CVE-2026-15410
SonicWall · SMA1000 Appliances
SonicWall SMA1000 appliances are vulnerable to code injection, which can be exploited by an authenticated administrator to execute arbitrary code.
Executive summary
This critical code injection vulnerability in SonicWall SMA1000 appliances is currently being exploited in the wild and requires immediate remediation.
Vulnerability
The appliance suffers from an improper control of generation of code, specifically code injection (CWE-94). An attacker must have high-level administrative privileges to successfully execute this attack.
Business impact
The CVSS score of 9.5 reflects the severe risk of total system compromise. Since the vulnerability allows for code injection, an attacker could potentially gain full control over the appliance, leading to complete loss of confidentiality, integrity, and availability for the services managed by the SMA1000.
Remediation
Immediate Action: Update the affected SMA1000 appliances to the patched firmware version as specified in the SonicWall security advisory.
Proactive Monitoring: Review administrative access logs for unauthorized configuration changes or the execution of unexpected commands on the appliance.
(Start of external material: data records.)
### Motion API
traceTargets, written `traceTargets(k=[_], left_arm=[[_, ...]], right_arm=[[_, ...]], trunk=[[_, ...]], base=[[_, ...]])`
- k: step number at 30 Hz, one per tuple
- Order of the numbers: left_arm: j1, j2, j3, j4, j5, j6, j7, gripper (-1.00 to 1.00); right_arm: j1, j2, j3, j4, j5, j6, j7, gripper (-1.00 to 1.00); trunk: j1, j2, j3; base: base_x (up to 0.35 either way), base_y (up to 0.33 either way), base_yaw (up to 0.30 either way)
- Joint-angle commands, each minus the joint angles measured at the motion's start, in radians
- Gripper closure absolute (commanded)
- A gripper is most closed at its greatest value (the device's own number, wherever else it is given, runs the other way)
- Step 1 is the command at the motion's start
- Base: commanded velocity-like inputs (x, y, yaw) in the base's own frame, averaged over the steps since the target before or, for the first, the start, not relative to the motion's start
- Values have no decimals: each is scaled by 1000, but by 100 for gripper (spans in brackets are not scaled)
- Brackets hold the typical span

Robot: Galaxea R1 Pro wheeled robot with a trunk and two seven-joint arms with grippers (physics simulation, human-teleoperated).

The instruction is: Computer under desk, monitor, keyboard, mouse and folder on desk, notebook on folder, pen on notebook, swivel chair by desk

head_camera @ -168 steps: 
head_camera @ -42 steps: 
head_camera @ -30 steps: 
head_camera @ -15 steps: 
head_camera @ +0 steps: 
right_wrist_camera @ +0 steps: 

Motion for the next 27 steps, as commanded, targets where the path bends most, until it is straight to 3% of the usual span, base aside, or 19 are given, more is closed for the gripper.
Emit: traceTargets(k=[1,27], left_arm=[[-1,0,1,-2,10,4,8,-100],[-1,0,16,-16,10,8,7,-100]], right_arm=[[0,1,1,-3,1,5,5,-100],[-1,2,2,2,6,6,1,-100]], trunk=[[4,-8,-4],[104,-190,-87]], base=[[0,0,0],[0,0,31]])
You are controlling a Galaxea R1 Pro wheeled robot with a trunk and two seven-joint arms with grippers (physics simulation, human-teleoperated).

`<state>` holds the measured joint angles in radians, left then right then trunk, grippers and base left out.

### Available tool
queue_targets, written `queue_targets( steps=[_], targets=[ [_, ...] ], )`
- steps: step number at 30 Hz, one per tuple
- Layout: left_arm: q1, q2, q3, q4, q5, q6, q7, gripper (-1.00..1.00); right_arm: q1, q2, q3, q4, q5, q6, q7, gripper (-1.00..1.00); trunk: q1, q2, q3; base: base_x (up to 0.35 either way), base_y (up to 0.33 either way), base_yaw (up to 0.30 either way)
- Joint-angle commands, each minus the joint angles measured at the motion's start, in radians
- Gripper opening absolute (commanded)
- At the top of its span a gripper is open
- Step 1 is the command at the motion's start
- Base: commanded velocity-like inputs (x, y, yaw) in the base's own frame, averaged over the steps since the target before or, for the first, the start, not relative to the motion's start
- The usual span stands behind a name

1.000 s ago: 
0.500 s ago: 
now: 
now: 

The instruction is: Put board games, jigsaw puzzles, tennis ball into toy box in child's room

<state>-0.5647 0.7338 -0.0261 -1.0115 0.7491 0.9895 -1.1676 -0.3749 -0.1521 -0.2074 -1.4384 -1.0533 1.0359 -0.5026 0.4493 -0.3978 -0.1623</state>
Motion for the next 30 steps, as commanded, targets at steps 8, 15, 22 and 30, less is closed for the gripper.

Compensating Controls: Limit access to the administrative management interface to trusted, secure management networks only to minimize the risk of unauthorized administrative activity.
Exploitation status
Public Exploit Available: Yes, a public proof-of-concept exists on GitHub.
Analyst recommendation
Given the active exploitation and the availability of a public proof-of-concept, prompt firmware updates are essential. Administrators should treat this as a high-priority action to prevent unauthorized code execution and maintain the integrity of their network security infrastructure.